Mary Brigid: I start the day by going out for a walk with our family dog Willow. This has a dual purpose. Exercise for us both, and time to observe the landscape. It is during our walks that I often find a scene that I am compelled to paint. I may even rush back out and do it as I always have my plein air set up ready to go…or I take reference photos for use later. I like to paint in the mornings as that is when I am at my best. If the work is going well I will continue painting until the afternoon. Some days I will have to make time for other work associated with being an artist. Such as photographing new work for my website, trips to the framer and preparing for classes and workshops.
Lisa: What makes a strong work of art?
Mary Brigid: “A good painting is a painting that will make the viewer stop, be drawn into the painting and want to stay a while” I don’t remember where I read this , but it is an excellent statement.
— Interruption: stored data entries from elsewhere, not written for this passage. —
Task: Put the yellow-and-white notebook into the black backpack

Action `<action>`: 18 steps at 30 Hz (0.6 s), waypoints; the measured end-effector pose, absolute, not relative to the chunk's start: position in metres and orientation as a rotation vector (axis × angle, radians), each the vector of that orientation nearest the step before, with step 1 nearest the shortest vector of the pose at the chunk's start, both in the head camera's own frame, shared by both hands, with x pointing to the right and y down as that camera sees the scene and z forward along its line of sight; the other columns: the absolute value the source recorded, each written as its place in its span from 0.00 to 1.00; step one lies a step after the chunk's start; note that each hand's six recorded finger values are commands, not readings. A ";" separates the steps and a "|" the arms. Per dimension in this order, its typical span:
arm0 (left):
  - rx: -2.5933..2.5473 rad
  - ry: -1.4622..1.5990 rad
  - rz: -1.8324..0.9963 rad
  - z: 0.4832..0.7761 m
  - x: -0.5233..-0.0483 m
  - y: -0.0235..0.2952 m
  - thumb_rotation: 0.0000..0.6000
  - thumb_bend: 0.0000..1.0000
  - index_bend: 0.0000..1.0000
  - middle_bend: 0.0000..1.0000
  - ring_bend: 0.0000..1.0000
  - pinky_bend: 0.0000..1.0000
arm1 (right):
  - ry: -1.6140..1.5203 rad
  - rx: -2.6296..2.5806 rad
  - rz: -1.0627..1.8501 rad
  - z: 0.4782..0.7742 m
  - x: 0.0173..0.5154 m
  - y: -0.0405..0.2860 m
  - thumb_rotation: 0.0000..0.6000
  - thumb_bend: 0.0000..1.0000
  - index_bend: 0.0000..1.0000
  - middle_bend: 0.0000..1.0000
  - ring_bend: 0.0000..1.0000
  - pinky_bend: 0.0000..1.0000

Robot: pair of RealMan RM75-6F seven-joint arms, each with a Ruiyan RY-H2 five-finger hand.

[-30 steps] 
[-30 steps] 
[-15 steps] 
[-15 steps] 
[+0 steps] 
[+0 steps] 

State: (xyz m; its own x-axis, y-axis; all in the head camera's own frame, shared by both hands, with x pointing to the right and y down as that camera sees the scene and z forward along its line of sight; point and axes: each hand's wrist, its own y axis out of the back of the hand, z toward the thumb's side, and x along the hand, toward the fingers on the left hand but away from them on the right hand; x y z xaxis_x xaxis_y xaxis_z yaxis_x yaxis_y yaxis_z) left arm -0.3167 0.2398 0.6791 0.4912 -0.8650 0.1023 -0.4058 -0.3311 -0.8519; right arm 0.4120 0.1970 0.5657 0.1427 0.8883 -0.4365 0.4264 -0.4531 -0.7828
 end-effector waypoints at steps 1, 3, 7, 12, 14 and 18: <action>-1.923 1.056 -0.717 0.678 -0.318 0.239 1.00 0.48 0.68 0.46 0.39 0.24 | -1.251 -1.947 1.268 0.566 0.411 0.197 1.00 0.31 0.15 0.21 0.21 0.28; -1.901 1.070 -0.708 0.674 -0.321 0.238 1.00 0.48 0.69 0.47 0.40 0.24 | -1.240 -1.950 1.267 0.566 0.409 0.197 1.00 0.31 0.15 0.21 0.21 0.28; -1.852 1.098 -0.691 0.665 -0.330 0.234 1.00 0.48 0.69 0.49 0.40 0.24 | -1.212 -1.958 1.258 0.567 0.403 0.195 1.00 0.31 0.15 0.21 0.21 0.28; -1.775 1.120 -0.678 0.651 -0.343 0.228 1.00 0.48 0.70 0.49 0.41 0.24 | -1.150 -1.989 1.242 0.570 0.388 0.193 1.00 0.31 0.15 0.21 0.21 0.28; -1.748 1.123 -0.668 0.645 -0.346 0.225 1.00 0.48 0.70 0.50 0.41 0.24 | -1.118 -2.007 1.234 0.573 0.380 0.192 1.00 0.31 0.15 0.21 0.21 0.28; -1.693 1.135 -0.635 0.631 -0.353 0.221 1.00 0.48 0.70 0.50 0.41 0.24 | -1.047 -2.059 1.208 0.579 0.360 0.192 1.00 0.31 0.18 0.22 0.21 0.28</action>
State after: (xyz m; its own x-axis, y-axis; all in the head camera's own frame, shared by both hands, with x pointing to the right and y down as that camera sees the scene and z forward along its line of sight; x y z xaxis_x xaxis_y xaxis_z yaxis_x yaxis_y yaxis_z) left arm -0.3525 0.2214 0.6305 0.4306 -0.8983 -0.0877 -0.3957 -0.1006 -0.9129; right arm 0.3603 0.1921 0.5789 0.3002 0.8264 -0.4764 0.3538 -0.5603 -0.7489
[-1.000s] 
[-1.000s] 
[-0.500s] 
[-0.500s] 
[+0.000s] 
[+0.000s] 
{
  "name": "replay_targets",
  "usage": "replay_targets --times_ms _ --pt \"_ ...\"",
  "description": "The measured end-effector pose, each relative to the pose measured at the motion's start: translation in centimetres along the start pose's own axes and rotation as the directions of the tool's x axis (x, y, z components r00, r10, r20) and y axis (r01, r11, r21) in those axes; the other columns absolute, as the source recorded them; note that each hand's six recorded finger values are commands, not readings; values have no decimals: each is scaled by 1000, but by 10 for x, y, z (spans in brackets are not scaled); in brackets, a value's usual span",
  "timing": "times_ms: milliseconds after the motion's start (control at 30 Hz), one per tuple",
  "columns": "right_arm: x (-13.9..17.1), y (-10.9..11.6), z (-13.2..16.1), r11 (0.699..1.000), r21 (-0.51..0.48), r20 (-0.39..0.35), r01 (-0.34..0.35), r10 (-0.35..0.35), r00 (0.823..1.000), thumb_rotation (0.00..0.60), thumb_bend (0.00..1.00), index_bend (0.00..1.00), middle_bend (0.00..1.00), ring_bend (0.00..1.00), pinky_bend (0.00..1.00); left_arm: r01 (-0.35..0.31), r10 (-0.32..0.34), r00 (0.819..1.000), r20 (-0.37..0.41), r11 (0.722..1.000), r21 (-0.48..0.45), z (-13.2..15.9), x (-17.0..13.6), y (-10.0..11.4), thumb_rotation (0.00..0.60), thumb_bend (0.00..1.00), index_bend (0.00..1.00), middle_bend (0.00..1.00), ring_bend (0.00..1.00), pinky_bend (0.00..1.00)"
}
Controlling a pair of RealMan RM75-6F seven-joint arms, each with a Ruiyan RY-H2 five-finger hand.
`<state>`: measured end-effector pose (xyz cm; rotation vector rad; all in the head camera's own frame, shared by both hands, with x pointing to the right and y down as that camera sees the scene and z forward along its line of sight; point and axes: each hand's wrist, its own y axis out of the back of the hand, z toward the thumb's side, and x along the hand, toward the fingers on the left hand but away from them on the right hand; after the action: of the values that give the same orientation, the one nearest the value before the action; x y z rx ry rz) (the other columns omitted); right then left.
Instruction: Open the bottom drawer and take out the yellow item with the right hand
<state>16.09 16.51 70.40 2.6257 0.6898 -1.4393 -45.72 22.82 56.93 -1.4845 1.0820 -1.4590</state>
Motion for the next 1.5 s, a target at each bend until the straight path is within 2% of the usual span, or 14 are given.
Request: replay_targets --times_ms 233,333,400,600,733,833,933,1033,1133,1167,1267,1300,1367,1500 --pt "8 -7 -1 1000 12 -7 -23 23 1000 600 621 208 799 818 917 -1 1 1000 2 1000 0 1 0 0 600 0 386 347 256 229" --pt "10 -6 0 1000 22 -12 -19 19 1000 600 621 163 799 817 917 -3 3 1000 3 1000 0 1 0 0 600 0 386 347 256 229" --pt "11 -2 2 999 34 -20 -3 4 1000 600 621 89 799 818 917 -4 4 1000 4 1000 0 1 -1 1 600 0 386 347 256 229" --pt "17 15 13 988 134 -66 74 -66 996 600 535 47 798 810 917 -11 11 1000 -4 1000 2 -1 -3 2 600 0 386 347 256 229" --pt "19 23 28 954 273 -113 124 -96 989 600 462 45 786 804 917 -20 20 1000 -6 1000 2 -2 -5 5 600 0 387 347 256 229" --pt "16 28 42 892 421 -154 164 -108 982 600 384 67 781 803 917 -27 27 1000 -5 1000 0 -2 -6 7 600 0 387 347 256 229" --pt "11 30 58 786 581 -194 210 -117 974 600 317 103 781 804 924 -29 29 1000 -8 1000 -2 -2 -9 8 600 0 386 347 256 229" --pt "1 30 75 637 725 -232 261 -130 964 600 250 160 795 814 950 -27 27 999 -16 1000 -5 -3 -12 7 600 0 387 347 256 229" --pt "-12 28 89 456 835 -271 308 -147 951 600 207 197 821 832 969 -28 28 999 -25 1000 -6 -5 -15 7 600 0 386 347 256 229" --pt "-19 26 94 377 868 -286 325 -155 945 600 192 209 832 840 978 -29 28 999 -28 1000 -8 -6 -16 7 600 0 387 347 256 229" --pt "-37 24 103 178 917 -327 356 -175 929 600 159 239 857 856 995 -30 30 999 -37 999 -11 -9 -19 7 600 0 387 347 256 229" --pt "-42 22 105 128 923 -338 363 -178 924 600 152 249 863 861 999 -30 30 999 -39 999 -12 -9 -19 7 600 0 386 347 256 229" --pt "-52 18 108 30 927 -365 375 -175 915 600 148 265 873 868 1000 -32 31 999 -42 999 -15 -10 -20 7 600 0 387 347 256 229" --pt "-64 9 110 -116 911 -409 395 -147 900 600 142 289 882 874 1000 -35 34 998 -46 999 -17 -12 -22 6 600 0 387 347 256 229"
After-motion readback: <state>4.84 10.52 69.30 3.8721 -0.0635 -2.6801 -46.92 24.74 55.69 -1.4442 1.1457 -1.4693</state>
The composition of a painting is important. But the rules of composition can be broken and a good work of art can still be achieved. Good colour harmony is a critical ingredient. But it is the ability of the artist to evoke thoughts, memories or ideas in the viewer that makes a good work of art.
Lisa: Where on line or in the flesh can we see more of your work?
Mary Brigid: My work can be seen on my website http://www.marybrigidmackey.webeden.co.uk/ I am a member of one of Irelands oldest art groups STAG (South Tipperary Art Group) which was founded forty seven years ago. We hold an annual exhibition and also display our work in public buildings and in the South Tipperary Art Center. My work is also featured on the Unison Pastel website and the Pan Pastel website. I am one of the founding members of The Pastel Guild of Europe and my work is displayed on the Guilds website.